Note: Adjust priorities and ages as required.cta-admin mp add --name verification --minrequestage 600 --minarchiveage 14400 --priority 50 --comment "Tape Media Verification framework mount policy" -
In Frontend Configuration: Edit
/etc/cta/cta-frontend-xrootd.confto map the verification system to this policy. If this is missing, verification requests will fail or be rejected.cta.verification.mount_policy verification
2. Authentication and Security#
Because cta-verify-file submits requests to the Frontend, it requires a valid SSS key and an identity recognized by CTA. Even though files are not written to disk, a valid "disk instance" logic is required for the protocol buffer authentication.

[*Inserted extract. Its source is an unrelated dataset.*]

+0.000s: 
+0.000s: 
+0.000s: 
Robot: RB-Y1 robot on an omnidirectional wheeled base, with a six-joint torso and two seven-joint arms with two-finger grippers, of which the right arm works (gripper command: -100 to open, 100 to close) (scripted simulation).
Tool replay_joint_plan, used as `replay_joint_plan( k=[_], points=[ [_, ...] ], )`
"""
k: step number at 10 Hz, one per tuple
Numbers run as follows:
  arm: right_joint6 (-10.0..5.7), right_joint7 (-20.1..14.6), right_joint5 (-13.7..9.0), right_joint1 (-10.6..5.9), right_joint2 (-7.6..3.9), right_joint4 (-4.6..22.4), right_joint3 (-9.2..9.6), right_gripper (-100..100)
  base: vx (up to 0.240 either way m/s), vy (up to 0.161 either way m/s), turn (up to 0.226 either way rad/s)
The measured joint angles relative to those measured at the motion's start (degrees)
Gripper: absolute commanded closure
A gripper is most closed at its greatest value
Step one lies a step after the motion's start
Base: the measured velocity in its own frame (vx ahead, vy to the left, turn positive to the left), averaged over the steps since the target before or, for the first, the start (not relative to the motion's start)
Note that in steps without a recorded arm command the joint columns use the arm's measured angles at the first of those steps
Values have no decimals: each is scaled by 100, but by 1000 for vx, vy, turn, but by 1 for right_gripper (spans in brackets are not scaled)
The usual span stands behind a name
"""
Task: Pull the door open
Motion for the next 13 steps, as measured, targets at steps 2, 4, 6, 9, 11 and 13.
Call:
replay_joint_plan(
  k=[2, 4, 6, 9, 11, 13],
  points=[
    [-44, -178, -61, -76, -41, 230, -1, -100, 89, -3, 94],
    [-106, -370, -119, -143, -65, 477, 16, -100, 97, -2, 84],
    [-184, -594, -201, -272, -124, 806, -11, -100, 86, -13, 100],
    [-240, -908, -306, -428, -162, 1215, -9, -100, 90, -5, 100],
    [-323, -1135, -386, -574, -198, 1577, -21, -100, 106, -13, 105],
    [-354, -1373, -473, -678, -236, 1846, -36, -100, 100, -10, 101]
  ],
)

- Create a Keytab: Create a keytab (e.g.,
/etc/cta/tape-verification.keytab) with a user/instance name (e.g.,tape-verification). - Update Frontend Keys: Ensure the corresponding key is present in
/etc/cta/eos.sss.keytabon the CTA Frontend to allow authentication. - Register Admin User: The user defined in the keytab must be registered as an admin in CTA.

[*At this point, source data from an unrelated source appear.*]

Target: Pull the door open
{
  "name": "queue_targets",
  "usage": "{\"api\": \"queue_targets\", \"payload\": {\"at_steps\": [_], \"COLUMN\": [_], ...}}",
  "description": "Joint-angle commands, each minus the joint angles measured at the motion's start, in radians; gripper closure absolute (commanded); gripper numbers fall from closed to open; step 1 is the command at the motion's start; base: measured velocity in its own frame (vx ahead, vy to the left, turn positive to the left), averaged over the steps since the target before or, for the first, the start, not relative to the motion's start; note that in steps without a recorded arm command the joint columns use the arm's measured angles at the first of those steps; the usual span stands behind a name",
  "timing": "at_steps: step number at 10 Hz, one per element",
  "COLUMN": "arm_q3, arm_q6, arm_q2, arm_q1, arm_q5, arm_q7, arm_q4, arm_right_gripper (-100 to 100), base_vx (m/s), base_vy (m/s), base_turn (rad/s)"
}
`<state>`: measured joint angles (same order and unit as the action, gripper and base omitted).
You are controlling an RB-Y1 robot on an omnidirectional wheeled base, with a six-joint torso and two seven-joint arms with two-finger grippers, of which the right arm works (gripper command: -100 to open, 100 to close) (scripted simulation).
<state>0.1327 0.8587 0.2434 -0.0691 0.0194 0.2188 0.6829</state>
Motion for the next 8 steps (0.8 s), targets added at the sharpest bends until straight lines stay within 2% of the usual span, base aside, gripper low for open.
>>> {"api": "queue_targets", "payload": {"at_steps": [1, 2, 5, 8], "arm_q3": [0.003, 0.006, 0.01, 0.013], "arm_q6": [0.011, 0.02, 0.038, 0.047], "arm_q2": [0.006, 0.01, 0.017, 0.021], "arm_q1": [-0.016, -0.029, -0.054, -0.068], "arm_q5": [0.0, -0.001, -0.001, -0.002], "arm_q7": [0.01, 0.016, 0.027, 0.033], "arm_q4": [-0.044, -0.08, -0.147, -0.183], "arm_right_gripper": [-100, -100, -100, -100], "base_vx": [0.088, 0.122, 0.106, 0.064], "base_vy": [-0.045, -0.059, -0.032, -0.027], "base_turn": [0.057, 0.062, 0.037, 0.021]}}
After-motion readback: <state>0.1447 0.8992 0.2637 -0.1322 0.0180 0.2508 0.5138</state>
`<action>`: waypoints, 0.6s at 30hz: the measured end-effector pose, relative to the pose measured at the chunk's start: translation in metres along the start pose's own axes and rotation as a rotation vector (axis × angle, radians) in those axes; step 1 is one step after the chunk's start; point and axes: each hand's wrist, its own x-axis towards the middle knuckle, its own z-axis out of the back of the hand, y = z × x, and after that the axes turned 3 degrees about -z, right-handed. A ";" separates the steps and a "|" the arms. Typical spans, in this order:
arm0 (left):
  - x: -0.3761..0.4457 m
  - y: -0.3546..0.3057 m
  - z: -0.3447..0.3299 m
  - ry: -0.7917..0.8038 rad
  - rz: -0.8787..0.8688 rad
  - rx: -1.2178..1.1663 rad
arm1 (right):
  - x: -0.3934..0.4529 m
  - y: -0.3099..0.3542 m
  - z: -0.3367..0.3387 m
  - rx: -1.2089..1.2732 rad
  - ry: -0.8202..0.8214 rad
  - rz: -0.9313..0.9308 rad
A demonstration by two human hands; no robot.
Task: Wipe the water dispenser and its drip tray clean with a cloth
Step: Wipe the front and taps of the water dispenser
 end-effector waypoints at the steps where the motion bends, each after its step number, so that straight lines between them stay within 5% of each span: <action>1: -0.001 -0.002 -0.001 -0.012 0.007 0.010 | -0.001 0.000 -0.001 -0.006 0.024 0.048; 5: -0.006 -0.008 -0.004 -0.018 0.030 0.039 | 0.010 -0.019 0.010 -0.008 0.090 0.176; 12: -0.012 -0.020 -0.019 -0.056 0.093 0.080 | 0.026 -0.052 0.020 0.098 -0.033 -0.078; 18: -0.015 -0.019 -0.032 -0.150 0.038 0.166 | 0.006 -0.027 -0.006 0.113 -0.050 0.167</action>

cta-admin admin add --username tape-verification --instance tape-verification --comment "Verification Framework"
3. Client Configuration#
Configure the CLI configuration file (typically /etc/cta/cta-cli.conf) on the node running the verification scripts. The eos.instance must match the key identifier defined in step 2 to avoid "Instance name does not match key identifier" errors.
Example /etc/cta/cta-cli.conf:
eos.instance tape-verification
eos.requester.user verification
eos.requester.group it
4. Ops Tools Configuration#
Configure the defaults for the automation tools in /etc/cta-ops/cta-ops-config.yaml.
cta-ops-tape-verify:
cta-ops-verify-tape:
default_read_data_size: '0B'
default_read_time: 0
default_first: 10
default_random: 10
default_last: 10
cta-ops-verification-feeder:
verification_mount_policy: 'verification'
default_max_verify: 10
default_verify_options: '--first 10 --last 10 --read_time 30'
Usage#
Level 1: Manual File Verification (Debugging)#
Before running full automation, verify that a single file can be submitted. This confirms authentication and Mount Policy configuration.
# Point to your specific keytab if necessary
XrdSecPROTOCOL=sss XrdSecSSSKT=/etc/cta/tape-verification.keytab cta-verify-file --instance tape-verification --id <ArchiveFileID> --vid <TapeVID>
RetrieveRequest-Frontend...).
Level 2: Tape Verification (cta-ops-verify-tape)#
To verify a specific tape manually by sampling files:
cta-ops-verify-tape --vid <VID> --first 10 --last 10 --read_time 30
cta-verify-file commands.
Level 3: Automated Feeder (cta-ops-verification-feeder)#
To run the automated loop (usually via cron or Rundeck):
/opt/cta-ops/ops-venv/bin/cta-ops-verification-feeder --maxverify 20 --min_data_on_tape 1000000000000
last_read or last_verified) and spawns cta-ops-verify-tape processes for them.
Monitoring#
Queued Jobs#
Check cta-admin sq. Verification jobs will appear in the queue with the configured mount policy (e.g., "verification").
cta-admin sq | grep verification
Logs#
- Feeder Logs:
/var/log/cta/verification/cta-verification-feeder.log. - Tape Server Logs (
cta-taped): Look for messages withisVerifyOnly="1".- Success:
MSG="File successfully read from tape",verifiedFilesCount="1",verifiedBytesCount="...". - Failure:
MSG="Error reading a file..."orMSG="Verification job failed".
- Success:
Note on "Dummy" Files#
In the logs, you will observe the destination URL is file://dummy and the disk file path is dummy. This is expected behavior as the data is not written to disk.